Task instructions:
Among the lines listed below, count those that include the string "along", and state only the count.

Input records:
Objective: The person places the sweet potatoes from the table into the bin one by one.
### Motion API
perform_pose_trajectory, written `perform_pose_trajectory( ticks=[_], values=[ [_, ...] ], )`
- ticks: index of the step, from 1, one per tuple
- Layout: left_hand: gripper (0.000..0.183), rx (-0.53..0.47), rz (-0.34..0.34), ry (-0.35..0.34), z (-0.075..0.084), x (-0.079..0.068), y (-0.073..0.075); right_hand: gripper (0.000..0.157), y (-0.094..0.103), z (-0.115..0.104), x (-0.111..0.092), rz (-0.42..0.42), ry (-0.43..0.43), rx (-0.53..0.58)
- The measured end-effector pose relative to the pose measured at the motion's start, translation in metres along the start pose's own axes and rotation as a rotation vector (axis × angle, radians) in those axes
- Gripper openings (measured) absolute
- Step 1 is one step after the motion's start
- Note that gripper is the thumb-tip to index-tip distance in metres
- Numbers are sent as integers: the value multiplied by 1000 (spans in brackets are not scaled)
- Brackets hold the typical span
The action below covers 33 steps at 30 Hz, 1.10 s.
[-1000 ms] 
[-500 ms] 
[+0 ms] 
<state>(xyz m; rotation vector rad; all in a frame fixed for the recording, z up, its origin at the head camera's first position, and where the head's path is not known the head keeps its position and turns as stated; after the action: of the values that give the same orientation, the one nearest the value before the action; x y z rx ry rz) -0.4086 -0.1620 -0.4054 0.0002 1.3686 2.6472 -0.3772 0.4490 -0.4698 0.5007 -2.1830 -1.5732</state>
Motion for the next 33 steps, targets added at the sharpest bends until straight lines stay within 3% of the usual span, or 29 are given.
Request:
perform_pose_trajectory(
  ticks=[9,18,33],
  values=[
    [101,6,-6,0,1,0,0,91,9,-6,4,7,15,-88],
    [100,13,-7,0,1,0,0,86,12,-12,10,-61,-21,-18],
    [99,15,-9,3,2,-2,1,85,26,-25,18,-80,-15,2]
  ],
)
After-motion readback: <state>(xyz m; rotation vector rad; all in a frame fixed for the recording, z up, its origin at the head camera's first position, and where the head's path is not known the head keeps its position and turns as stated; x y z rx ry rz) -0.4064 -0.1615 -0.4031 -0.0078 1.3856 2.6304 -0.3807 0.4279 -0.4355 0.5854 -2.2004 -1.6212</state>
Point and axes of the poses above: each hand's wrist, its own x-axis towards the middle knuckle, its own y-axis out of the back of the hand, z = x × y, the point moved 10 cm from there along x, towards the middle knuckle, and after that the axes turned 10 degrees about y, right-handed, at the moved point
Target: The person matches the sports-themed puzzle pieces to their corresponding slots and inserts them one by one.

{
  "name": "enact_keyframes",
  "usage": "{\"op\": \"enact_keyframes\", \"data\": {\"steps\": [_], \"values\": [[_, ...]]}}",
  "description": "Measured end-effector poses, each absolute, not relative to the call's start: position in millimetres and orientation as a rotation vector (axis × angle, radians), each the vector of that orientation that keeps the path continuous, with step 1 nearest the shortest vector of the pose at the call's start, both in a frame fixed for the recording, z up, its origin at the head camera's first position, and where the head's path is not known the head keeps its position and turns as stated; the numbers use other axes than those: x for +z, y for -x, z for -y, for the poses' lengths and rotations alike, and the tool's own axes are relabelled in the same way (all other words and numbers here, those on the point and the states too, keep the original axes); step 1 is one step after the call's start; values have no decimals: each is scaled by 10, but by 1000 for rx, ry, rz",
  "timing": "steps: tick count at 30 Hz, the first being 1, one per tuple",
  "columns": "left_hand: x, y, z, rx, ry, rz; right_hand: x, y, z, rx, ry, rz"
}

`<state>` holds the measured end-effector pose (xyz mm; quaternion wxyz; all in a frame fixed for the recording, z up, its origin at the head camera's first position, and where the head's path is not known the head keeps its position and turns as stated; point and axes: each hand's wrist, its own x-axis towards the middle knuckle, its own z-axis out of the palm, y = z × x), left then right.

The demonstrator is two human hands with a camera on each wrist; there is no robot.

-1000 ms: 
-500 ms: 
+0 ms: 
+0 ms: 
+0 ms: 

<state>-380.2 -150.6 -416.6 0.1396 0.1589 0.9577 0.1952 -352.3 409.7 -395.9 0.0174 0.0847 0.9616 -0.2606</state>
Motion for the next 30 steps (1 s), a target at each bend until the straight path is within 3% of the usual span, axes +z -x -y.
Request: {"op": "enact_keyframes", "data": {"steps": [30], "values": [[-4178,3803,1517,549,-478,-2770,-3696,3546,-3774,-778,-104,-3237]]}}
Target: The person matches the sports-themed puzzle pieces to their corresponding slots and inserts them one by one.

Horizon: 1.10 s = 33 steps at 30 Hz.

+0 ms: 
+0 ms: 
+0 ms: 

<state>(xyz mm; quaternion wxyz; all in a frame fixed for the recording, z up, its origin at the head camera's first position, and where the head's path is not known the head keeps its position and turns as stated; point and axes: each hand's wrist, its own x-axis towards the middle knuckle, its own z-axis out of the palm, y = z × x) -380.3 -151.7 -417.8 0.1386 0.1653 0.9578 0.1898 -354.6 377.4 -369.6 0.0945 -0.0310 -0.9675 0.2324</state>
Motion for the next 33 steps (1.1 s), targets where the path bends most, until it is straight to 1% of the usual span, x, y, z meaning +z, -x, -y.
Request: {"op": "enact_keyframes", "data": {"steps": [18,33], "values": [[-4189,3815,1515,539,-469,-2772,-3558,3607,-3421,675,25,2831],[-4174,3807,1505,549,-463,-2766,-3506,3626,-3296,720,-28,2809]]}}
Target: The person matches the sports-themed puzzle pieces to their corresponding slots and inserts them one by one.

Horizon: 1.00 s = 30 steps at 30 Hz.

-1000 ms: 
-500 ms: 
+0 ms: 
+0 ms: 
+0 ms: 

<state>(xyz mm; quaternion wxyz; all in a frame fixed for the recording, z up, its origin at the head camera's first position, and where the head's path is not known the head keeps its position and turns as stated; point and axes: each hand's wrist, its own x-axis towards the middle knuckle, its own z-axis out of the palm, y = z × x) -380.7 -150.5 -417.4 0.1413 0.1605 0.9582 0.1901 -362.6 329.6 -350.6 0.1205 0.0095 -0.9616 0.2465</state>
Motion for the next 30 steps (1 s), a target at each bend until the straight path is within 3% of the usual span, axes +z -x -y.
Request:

Finished exercise:
2